A simple example is, that PC tx one byte to the uC (anouncement), the uC gives one byte answer (confirmation) followed by one byte of data from PC to uC. Becouse given HW is a half duplex circuit (uC has no UART and uses a single pin for SW implementation up to 115,2 kbaud) the PC expects 2 characters for one byte request. First character is the HW echo and second the response from uC. If there is no response, the overlapped calls allow a timeout to pop up error or quit box instead using the windows task manager to kill the application.

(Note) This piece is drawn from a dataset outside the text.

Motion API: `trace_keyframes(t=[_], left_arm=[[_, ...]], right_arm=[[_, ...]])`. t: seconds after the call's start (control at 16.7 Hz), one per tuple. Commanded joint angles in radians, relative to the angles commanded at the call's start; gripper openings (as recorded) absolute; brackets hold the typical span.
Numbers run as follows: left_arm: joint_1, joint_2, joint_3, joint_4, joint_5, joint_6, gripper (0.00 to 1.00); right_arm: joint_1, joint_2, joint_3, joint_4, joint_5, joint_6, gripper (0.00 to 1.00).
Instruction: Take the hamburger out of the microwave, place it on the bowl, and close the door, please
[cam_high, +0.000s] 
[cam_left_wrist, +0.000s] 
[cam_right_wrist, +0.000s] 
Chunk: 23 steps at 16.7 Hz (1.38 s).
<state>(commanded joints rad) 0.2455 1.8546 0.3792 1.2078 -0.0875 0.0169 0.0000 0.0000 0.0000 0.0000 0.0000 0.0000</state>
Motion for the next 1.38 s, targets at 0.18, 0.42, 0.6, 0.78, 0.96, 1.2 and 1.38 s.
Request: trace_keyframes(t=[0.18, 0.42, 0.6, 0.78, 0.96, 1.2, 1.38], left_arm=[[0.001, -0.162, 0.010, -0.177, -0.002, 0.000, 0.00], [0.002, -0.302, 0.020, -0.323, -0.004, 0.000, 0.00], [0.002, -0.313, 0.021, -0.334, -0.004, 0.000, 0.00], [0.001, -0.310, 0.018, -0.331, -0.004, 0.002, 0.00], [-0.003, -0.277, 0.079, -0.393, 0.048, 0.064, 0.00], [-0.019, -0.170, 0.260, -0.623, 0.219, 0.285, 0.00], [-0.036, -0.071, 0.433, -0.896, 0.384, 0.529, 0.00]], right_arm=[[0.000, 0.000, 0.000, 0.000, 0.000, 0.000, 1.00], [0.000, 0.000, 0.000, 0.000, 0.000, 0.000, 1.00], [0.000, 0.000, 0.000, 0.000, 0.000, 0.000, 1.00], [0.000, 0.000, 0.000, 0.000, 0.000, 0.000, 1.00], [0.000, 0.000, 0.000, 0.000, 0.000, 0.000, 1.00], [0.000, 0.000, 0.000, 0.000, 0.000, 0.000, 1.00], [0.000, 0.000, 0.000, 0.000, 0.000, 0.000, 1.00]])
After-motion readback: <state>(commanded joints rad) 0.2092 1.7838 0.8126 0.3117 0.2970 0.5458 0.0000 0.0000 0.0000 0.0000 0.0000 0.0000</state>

The response time from a 8 Mhz uC between request und confirmation is as low as a single stop bit but the smallest time from receiving the confirmation byte in PC until the data byte appears the PC output is about 5 mSec. Believe this is the delay while a W32 kernel driver receives the byte until a event is signaled to the applicaition task. This delay was meassured at a NT4 system while a XP windows gives up to 20 mS delay. All the delays together cut down the data throuhgput to less than 10% of the available bandwith.
To avoid this, I increased the block size to transfer up to 256 bytes with less direction changes as possible. This improves effective usage of bandwith to over 50% but I still have many other trouble.
One of them is a W2000 Laptop where I call the API with correct parameters to tx, but sometimes nothing appears to the V24 output pin. Other applications work well over hours with that interface but my own works only sometimes. On other NT4 and XP machines only the debug version works good and release version has many communication timeouts.
I tried to find out the reason for the timeout and it is not the uC becouse external protocoll trace analyzer shows correct response. If I put a breakpoint to the release Version everything is suddenly working fine. The reason is, if Windows notifies my application by a event that e.g. 16 expected characters hase been received, only
14 of them are valid in the buffer when memcpy() copies the buffer immediately after the event. If I dump the rx buffer with the debugger after breakpoint triggered, it shows correct content of all 16 bytes.Any experience or hints to that kind of problems?